| Work to complete |
Scan the listing below. Report each line that includes "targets".

| Recorded information |
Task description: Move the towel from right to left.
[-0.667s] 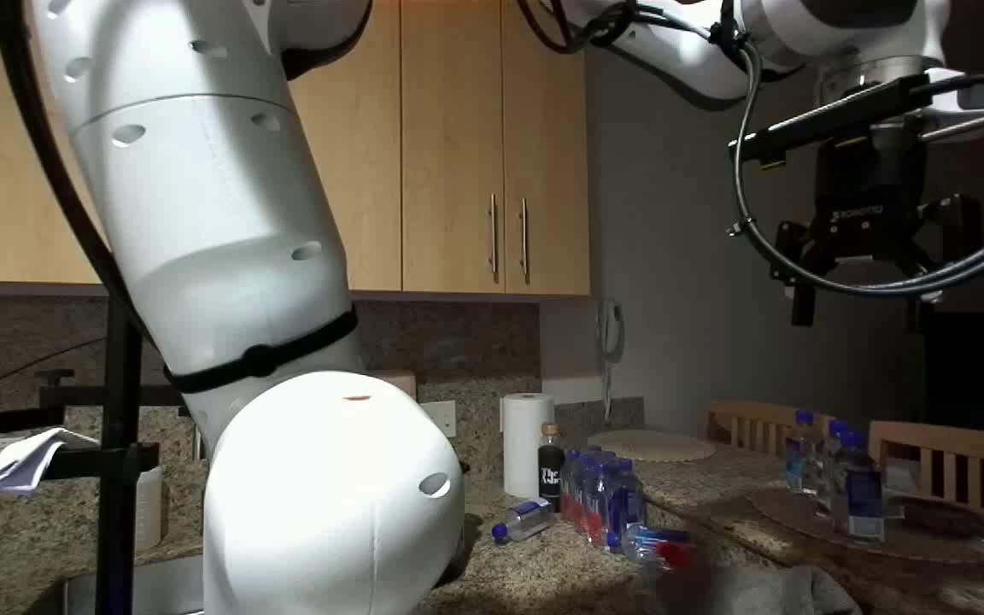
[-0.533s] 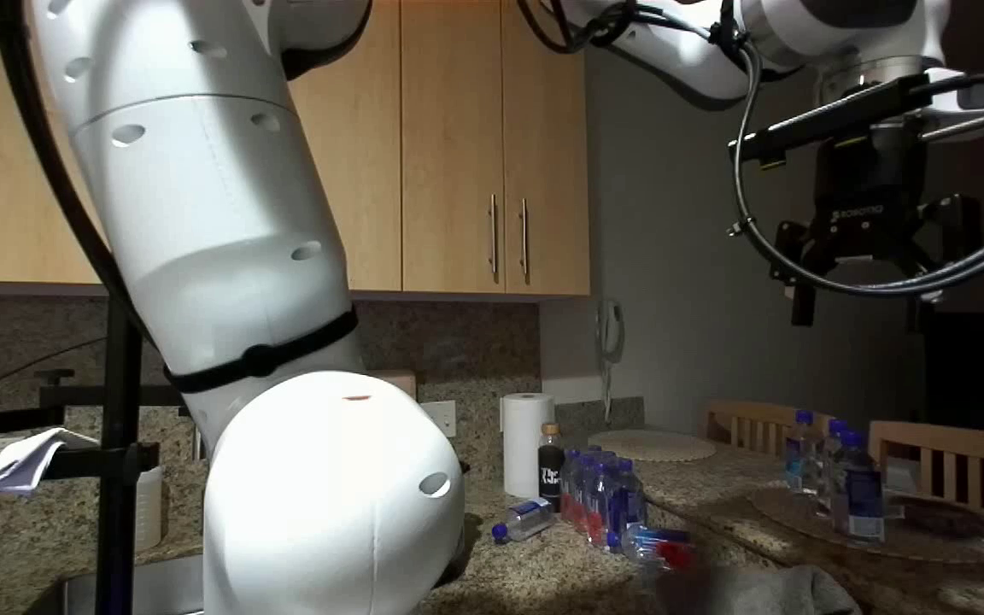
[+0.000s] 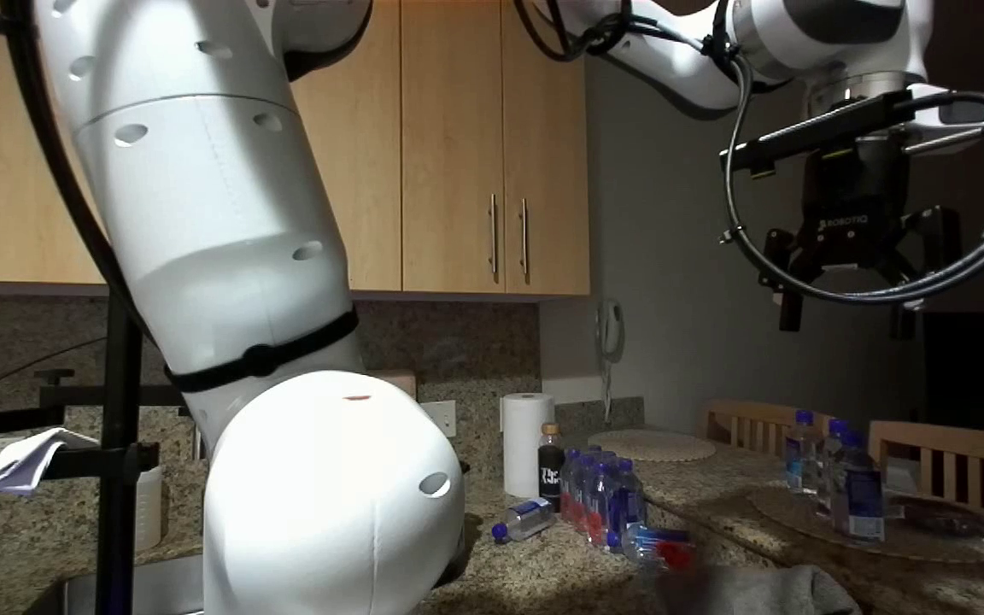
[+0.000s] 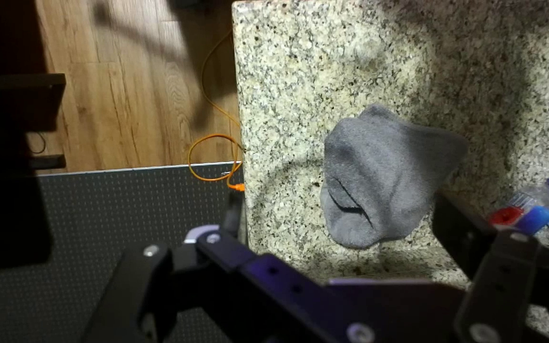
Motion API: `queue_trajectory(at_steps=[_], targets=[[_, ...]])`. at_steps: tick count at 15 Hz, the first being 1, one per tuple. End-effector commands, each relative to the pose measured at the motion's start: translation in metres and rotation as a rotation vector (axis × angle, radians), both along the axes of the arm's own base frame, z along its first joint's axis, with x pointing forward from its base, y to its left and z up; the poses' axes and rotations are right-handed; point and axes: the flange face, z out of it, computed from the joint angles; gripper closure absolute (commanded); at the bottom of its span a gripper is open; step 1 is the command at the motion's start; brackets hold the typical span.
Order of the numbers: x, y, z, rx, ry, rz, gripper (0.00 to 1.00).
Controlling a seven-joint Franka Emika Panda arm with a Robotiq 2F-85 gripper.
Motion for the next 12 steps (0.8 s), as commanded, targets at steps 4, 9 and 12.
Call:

| Answer box |
Motion API: `queue_trajectory(at_steps=[_], targets=[[_, ...]])`. at_steps: tick count at 15 Hz, the first being 1, one per tuple. End-effector commands, each relative to the pose measured at the motion's start: translation in metres and rotation as a rotation vector (axis × angle, radians), both along the axes of the arm's own base frame, z along its first joint's axis, with x pointing forward from its base, y to its left and z up; the poses' axes and rotations are right-handed; point and axes: the flange face, z out of it, computed from the joint angles; gripper closure absolute (commanded); at the bottom of its span a gripper is open; step 1 is the command at the motion's start; brackets hold the typical span.
Motion for the next 12 steps (0.8 s), as commanded, targets at steps 4, 9 and 12.

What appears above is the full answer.